When it comes to Samsung’s fingerprint scanner technology embedded in the home button on the new Galaxy S5, there’s good news and bad news. The good news is that we have spent plenty of time testing it, and we’ve found that it works very well. The bad news, however, is that it has apparently already been hacked, leaving Galaxy S5 owners’ devices and their PayPal accounts at risk.
As noted by German-language security blog H Security, SRLabs has posted video evidence that the fingerprint scanner on Samsung’s Galaxy S5 can easily be spoofed using a lifted print. In mere minutes, the group was able to create a “dummy finger” using an actual fingerprint to gain unauthorized access to the phone.
Some might recall that Apple’s iPhone 5s fingerprint scanner was hacked using the same method. As SRLabs points out, however, the Galaxy S5’s fingerprint security implementation makes this hack far more dangerous.

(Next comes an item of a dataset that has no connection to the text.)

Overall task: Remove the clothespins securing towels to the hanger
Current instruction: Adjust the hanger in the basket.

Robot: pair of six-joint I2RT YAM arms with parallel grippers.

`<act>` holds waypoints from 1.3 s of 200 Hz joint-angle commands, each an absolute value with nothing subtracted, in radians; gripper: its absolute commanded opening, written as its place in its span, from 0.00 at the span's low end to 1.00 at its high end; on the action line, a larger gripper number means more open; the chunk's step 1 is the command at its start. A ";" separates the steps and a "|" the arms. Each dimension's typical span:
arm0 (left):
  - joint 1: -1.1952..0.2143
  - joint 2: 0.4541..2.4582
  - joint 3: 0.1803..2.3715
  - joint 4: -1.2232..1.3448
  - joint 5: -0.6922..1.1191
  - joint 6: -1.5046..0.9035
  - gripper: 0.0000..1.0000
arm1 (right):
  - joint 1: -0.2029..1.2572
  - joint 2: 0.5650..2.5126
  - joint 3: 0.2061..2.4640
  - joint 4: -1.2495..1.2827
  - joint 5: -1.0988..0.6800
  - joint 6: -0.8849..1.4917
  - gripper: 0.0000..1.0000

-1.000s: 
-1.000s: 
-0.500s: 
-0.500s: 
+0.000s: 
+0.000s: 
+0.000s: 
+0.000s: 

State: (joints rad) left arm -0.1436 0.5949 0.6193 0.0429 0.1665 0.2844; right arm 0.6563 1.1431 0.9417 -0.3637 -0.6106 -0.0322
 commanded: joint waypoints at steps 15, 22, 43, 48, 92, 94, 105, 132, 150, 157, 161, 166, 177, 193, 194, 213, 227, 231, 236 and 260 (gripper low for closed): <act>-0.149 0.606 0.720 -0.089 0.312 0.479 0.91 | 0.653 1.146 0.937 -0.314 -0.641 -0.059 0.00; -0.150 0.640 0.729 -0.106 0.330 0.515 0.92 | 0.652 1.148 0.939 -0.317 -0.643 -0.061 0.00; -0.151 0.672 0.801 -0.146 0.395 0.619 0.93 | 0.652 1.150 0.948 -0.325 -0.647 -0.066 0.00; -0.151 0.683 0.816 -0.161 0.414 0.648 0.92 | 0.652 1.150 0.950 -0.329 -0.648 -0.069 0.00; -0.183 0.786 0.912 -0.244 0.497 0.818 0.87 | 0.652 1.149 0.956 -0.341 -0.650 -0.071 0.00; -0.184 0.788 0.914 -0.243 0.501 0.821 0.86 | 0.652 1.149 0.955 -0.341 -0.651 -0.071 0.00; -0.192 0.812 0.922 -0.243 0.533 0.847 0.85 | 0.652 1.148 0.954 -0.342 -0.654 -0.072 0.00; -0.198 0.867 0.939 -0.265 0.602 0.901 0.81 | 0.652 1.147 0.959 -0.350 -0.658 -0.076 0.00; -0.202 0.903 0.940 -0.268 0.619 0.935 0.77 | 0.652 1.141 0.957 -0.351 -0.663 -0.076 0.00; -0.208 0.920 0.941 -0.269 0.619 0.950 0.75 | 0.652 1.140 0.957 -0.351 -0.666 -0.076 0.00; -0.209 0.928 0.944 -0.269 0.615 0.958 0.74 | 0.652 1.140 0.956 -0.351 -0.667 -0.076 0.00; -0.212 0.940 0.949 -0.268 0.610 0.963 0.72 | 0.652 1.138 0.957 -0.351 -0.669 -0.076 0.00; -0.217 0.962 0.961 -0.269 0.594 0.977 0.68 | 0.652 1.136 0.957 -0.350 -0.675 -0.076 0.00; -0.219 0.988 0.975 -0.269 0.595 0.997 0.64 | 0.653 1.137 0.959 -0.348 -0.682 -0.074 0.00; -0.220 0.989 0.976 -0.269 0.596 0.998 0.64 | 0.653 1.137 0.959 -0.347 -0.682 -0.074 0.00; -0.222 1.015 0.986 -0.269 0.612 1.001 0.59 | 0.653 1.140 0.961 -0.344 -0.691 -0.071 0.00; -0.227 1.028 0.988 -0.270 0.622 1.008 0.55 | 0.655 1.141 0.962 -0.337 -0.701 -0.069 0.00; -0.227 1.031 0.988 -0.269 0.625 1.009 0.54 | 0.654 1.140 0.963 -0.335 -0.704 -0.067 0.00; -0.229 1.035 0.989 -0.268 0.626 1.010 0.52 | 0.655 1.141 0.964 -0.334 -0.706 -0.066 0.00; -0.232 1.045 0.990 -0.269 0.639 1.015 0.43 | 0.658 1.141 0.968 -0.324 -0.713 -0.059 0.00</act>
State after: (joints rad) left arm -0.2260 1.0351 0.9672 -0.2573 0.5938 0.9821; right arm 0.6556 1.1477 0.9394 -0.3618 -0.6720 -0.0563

With Apple’s Touch ID system, users are required to input their password one time before using a fingerprint for authentication. The password must be used again once each time the device is rebooted. This extra step seems annoying, but it prevents the very spoof achieved by SRLabs.
On Samsung’s Galaxy S5 however, no password is needed to access the device. Even after a reboot, a simple swipe of a finger will unlock the phone. And what could be much more alarming is the fact that, even after a reboot, users don’t need a password to access PayPal and make payments through the app if it has been configured for fingerprint authentication.
A video showing exactly how the hack works is embedded below.
UPDATE: A PayPal spokesperson contacted BGR via email with the following statement:
While we take the findings from Security Research Labs very seriously, we are still confident that fingerprint authentication offers an easier and more secure way to pay on mobile devices than passwords or credit cards. PayPal never stores or even has access to your actual fingerprint with authentication on the Galaxy S5. The scan unlocks a secure cryptographic key that serves as a password replacement for the phone. We can simply deactivate the key from a lost or stolen device, and you can create a new one. PayPal also uses sophisticated fraud and risk management tools to try to prevent fraud before it happens. However, in the rare instances that it does, you are covered by our purchase protection policy.